Tenemos una obra importante, densa, compleja, un arquetipo de narración in media res, un primer texto  del realismo mágico, una obra faro en el desarrollo de este género, un libro ensalzado por literatos de primer orden como Carlos Fuentes, Gabriel García Márquez, Jorge Luis Borges. La obra está incluída en la lista de las 100 mejores novelas en español del siglo XX por el diario El Mundo de España.

LA OBRA :

Elementos paratextuales : Pedro Páramo nos envía desde el título un mensaje sub liminal. Pedro viene de piedra, de dureza, de aridez, de mineral y la palabra piedra aparece 10 veces en la novela. El vocablo páramo nos lleva a un paisaje yermo, estéril, inhabitado y generalmente elevado.

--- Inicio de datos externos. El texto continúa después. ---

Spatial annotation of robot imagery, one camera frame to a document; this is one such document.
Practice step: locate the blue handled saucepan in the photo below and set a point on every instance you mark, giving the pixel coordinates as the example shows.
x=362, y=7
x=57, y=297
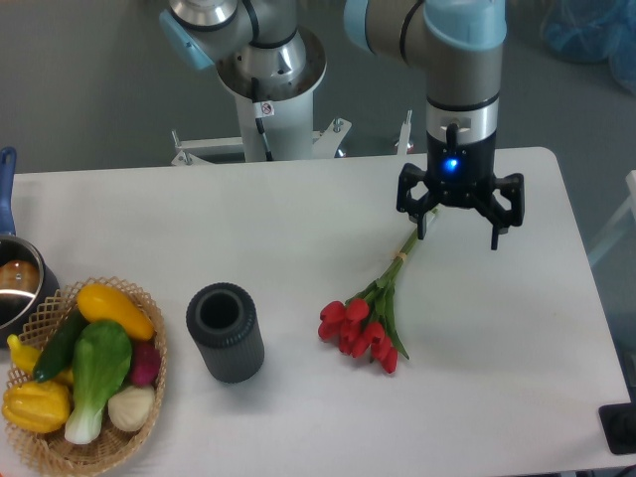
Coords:
x=26, y=280

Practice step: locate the red tulip bouquet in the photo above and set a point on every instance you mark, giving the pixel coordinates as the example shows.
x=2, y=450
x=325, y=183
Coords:
x=366, y=323

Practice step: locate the green bok choy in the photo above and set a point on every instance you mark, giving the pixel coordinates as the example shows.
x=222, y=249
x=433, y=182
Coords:
x=101, y=362

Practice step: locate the woven wicker basket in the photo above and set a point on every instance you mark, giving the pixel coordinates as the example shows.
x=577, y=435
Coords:
x=50, y=454

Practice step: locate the yellow squash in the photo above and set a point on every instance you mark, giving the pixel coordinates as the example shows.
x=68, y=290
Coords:
x=98, y=302

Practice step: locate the small yellow gourd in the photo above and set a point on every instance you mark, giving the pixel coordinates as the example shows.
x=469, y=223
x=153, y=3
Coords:
x=25, y=357

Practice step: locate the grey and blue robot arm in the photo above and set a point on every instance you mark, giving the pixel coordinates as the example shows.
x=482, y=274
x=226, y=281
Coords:
x=458, y=43

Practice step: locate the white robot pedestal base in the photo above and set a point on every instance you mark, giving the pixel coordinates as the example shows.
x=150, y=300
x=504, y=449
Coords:
x=273, y=90

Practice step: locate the blue plastic bag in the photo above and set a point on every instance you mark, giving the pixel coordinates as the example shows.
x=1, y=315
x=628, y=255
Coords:
x=590, y=32

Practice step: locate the dark green cucumber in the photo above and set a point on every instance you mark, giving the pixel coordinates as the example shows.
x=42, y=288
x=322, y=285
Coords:
x=58, y=354

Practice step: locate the black device at table edge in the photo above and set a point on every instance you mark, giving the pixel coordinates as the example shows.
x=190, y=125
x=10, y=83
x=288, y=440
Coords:
x=618, y=423

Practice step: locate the white garlic bulb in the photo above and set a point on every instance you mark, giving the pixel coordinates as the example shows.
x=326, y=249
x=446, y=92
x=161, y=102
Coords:
x=129, y=409

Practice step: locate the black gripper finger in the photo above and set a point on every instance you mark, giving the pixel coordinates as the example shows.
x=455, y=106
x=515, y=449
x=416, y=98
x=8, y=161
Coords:
x=409, y=177
x=502, y=202

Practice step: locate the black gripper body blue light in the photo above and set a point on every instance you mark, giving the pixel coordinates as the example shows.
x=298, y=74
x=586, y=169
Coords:
x=461, y=178

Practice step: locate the dark grey ribbed vase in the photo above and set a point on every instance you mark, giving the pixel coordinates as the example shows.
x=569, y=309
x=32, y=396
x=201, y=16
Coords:
x=221, y=319

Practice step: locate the yellow bell pepper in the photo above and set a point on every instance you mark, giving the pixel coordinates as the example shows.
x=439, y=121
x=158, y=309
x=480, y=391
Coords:
x=35, y=407

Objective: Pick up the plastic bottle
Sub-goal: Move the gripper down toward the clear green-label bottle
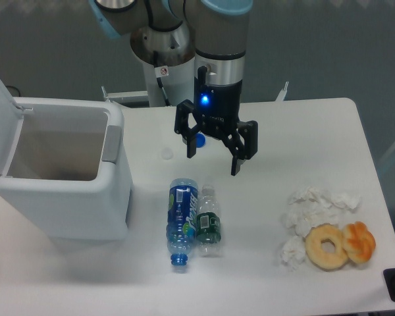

El pueblo de Comala conlleva un simbolismo porque situado sobre las laderas del volcán Fuego de Colima y colima en nahuatl quiere decir « el lugar sobre las brasas » lo que nos sitúa desde un comienzo con el elemento fuego y por ende, con las llamas del infierno; en cuanto a Comala, provendría también del nahuatl (comali, comal = un disco de barro cóncavo sobre el que se cuecen las tortillas). Según el autor, Comala tiene algunas semejanzas con Jalisco, pueblo donde vivió Rulfo.

El libro no tiene ningún orden cronológico sino que consta de unos 70 fragmentos sin ilación, separados por blancos activos o pausas. Con la lectura de estos fragmentos el lector (a duras penas) irá reconstituyendo la historia de Comala y de Pedro Páramo.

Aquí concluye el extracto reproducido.